Guglielmo Reiss Romoli (Trieste, 12 aprile 1895Milano, 25 aprile 1961) è stato un dirigente d'azienda italiano.

Biografia[modifica | modifica wikitesto]

Nacque a Trieste, all'epoca ancora parte dell'impero austro-ungarico, nel 1895. Il padre Samuele Reiss, di origini ebraico-galiziane, era un commerciante benestante; la madre era invece giuliana.

Si avvicinò all'Irredentismo già negli anni del liceo e a diciannove anni, quasi in concomitanza con l'inizio degli studi in Giurisprudenza all'Università degli Studi di Padova,[2] si iscrisse all'Associazione degli irredentisti triestini.

Durante la prima guerra mondiale, assieme al fratello Giorgio, si sottrasse all'obbligo di leva nell'Esercito asburgico ed entrò volontario nel Regio Esercito, tra file del primo reggimento Granatieri di Sardegna;[2] per l'occasione aggiunse al proprio cognome quello italiano Romoli, che gli rimase anche in seguito. La sua esperienza bellica termina nel 1917, a causa delle gravi ferite riportate alle gambe nelle trincee del Carso.[2] Entrambi furono decorati con medaglia d'argento per il comportamento dimostrato durante la battaglia sul monte Cengio, anche se Giorgio vi trovò la morte.

Nel dopoguerra Reiss Romoli intraprende la carriera bancaria: nel 1919 viene assunto dalla Banca Italiana di Sconto, passa successivamente alla Banca Nazionale di Credito e in seguito alla Direzione generale della Banca Commerciale Italiana. Per conto di quest'ultima si occupa nel 1930-1931 del risanamento finanziario e della riorganizzazione del gruppo chimico Italgas.[2] Nel 1932 venne assunto in qualità di esperto tecnico-finanziario dalla Società Finanziaria Industriale Italiana (Sofindit), che l'anno precedente aveva rilevato le partecipazioni azionarie della Banca Commerciale. Gli viene affidata la riorganizzazione delle società telefoniche controllate dalla Società Idroelettrica Piemontese (SIP).[2]

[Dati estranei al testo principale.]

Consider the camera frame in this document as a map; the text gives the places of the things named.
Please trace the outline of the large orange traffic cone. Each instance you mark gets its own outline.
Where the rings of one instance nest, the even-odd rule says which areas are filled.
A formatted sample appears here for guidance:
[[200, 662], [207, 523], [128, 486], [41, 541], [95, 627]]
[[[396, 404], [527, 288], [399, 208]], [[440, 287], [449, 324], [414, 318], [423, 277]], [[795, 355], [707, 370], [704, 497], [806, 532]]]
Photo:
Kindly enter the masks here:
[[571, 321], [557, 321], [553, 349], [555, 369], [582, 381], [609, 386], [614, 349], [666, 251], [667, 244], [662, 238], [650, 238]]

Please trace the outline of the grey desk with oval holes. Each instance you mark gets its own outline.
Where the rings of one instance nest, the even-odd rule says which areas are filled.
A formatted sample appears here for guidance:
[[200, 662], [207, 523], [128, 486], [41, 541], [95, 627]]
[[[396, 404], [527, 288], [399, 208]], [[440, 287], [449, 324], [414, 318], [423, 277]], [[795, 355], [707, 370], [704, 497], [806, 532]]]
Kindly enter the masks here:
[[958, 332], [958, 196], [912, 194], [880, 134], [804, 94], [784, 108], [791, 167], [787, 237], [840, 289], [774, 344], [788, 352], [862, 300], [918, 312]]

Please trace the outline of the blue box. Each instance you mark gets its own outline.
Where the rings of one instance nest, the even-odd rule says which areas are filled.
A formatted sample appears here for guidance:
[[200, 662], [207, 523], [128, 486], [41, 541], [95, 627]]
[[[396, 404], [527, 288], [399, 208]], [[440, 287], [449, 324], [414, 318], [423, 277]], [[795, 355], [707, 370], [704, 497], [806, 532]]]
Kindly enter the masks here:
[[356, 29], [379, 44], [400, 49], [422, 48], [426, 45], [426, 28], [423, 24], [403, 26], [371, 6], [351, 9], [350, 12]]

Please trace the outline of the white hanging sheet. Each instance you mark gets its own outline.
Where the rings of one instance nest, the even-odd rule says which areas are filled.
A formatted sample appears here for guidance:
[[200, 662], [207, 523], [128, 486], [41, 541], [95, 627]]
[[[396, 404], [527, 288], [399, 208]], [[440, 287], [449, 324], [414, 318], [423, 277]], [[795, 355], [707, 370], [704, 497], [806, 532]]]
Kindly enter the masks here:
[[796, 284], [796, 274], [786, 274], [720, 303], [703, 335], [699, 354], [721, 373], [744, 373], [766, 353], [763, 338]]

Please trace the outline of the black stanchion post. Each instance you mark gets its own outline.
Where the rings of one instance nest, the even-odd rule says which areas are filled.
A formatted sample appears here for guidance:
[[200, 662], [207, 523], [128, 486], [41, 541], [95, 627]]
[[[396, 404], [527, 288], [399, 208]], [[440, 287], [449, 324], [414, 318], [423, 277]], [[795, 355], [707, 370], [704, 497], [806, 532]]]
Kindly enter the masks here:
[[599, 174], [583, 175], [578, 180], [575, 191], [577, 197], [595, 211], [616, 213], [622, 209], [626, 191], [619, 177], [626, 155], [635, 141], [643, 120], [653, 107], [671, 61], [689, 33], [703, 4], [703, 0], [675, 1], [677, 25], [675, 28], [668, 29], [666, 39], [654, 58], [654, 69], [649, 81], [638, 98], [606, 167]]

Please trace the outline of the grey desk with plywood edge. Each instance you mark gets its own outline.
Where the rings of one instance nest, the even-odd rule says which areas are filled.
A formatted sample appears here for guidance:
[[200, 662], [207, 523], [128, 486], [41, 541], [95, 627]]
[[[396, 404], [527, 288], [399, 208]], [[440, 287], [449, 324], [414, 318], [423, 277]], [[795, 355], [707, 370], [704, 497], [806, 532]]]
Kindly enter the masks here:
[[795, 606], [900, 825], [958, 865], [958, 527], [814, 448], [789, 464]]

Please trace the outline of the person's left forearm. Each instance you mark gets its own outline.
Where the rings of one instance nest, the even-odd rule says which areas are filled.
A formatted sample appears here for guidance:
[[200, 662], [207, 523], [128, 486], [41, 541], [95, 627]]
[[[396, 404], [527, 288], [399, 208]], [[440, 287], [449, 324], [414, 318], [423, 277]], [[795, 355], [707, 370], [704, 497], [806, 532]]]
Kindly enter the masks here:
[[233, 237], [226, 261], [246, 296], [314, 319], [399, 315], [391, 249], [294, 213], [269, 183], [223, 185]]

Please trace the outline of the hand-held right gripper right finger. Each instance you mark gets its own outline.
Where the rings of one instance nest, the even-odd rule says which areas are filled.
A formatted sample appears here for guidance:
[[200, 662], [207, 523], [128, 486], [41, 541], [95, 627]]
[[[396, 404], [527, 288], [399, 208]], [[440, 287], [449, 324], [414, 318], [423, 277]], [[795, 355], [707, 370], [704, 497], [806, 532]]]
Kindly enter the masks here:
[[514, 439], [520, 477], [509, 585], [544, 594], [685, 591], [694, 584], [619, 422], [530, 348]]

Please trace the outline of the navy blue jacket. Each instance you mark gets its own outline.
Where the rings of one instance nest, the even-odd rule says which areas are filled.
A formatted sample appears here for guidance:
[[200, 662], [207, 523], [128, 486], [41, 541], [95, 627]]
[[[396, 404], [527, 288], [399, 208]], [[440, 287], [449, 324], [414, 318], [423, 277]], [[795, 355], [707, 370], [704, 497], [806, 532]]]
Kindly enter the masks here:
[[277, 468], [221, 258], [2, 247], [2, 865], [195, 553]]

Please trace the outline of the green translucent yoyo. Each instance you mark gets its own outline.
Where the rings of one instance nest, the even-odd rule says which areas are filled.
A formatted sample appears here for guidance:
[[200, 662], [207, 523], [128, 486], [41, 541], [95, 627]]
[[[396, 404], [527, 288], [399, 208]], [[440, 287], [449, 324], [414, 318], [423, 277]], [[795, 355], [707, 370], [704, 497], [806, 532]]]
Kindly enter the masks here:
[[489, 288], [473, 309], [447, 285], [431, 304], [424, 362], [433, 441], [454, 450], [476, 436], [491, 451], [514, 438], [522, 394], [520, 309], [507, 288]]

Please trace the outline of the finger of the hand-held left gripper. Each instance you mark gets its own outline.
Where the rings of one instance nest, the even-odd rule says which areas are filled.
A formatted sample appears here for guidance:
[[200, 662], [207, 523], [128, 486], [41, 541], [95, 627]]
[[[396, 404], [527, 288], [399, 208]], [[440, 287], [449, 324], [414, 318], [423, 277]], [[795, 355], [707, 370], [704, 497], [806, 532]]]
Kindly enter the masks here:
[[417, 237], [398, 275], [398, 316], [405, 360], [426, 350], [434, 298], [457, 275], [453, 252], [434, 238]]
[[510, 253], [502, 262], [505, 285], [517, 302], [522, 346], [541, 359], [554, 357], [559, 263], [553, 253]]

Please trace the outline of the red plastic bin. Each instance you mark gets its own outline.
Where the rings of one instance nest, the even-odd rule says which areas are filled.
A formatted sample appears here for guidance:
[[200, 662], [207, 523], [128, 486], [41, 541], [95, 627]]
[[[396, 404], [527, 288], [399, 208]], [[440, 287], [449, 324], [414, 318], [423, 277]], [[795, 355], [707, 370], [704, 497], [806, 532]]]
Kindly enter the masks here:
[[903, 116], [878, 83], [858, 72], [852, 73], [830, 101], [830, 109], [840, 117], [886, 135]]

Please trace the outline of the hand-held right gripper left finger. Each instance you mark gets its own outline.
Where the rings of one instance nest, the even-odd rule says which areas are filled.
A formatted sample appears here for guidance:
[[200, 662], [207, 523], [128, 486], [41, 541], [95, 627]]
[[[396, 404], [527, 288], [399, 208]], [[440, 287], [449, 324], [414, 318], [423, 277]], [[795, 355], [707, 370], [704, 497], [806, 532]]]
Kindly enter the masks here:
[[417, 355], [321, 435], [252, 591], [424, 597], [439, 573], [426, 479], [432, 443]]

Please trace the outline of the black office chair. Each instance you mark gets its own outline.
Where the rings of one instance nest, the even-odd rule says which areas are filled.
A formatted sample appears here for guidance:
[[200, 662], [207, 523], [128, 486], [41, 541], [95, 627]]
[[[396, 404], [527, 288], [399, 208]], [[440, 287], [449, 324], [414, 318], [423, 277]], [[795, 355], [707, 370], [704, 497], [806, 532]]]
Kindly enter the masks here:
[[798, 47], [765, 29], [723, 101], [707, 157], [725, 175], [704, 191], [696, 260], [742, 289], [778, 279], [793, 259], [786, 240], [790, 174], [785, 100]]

Il settore telefonico si era sviluppato in Italia in maniera abbastanza confusa e disorganica: all'inizio degli anni venti la maggior parte del servizio nei grandi centri era gestita dallo Stato, mentre coesistevano diverse decine di società private che gestivano in concessione numerose piccole reti. Nel 1925 il Regime fascista aveva riorganizzato il servizio in cinque grandi zone, riprivatizzando però la gestione. Le cinque zone erano state affidate in concessione trentennale alle società Stipel (Piemonte e Lombardia), Telve (Italia Nord-orientale), TIMO (Emilia Romagna, Marche, Abruzzi e Molise); TETI (Liguria, Toscana, Lazio, Sardegna) e SET (Italia meridionale). Le società concessionarie avevano finito ben presto per essere inglobate da alcuni fra i maggiori gruppi finanziari del Paese, fra cui la SIP, che aveva acquisito il controllo delle tre telefoniche centrosettentrionali Stipel, Telve e Timo. Queste società però, come tutto il gruppo SIP, avevano subito gravemente gli effetti della crisi economica internazionale e delle spericolate gestioni finanziarie dei loro amministratori.[2]

Il lavoro svolto da Reiss Romoli per conto della Sofindit pone le basi per la prima rilevante operazione di salvataggio e riorganizzazione attuata dall'appena costituito Istituto per la ricostruzione industriale (IRI), incentrata sulla costituzione di una vera e propria finanziaria di settore – la Società torinese esercizi telefonici (STET) – il cui capitale viene interamente sottoscritto dall'IRI e a cui viene affidato il compito di gestire le partecipazioni telefoniche ex SIP.[2] Il prestigio acquisito alla Sofindit vale a Reiss Romoli la nomina nel 1935 a direttore della sede di New York della Banca Commerciale, con il compito principale di riorganizzare le consociate americane della banca. All'entrata in guerra degli Stati Uniti viene internato nella prigione di Ellis Island e riesce a ritornare in Italia soltanto nel maggio del 1942. Costretto alla semiclandestinità a causa delle leggi razziali, Reiss Romoli riesce a tornare alla vita professionale solo dopo la fine della guerra.[2]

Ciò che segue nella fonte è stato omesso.